The pigeons here are somewhat less than ours and all of a slate colour, fat and good. They perch and build their nests upon trees; they are easily taken, being so tame, that we have had fifty about our table to pick up the melon seeds which we threw them, and they lik'd mightily. We took them when we pleas'd, and ty'd little rags to their thighs of several colours, that we might know them again if we let them loose. They never miss'd attending us at our meals, and we call'd them our chickens. They never built their nests in the Isle, but in the little islets that are near it. We suppos'd 'twas to avoid the persecution of rats, of which there are vast numbers in this Island...

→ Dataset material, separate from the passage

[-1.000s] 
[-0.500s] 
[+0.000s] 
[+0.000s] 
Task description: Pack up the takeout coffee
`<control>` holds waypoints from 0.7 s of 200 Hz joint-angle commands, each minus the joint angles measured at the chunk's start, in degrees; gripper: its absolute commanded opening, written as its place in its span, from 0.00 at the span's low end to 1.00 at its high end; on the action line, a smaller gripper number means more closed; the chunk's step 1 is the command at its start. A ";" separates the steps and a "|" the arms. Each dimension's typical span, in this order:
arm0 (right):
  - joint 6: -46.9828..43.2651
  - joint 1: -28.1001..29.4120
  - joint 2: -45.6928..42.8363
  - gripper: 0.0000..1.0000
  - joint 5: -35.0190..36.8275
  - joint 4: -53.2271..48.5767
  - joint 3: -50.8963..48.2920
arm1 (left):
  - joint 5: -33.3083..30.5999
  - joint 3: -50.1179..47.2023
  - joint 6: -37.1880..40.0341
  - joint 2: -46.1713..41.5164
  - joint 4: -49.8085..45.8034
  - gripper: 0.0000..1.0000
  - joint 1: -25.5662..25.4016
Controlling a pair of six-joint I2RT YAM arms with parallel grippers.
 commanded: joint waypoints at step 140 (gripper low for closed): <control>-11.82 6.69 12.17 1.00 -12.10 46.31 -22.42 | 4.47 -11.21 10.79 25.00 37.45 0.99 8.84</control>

Tafforet described its behaviour as follows:

The turtle doves there [Rodrigues] are in great numbers, but on the mainland one sees very few, because they go to feed on the islets to the south, as do the parrots, and come to drink likewise on the mainland [Hume's translation].

==Extinction==
Tafforet's report is the last record of this species. It can be assumed to have gone extinct in the mid-18th century, when rats finally overran its nesting sites.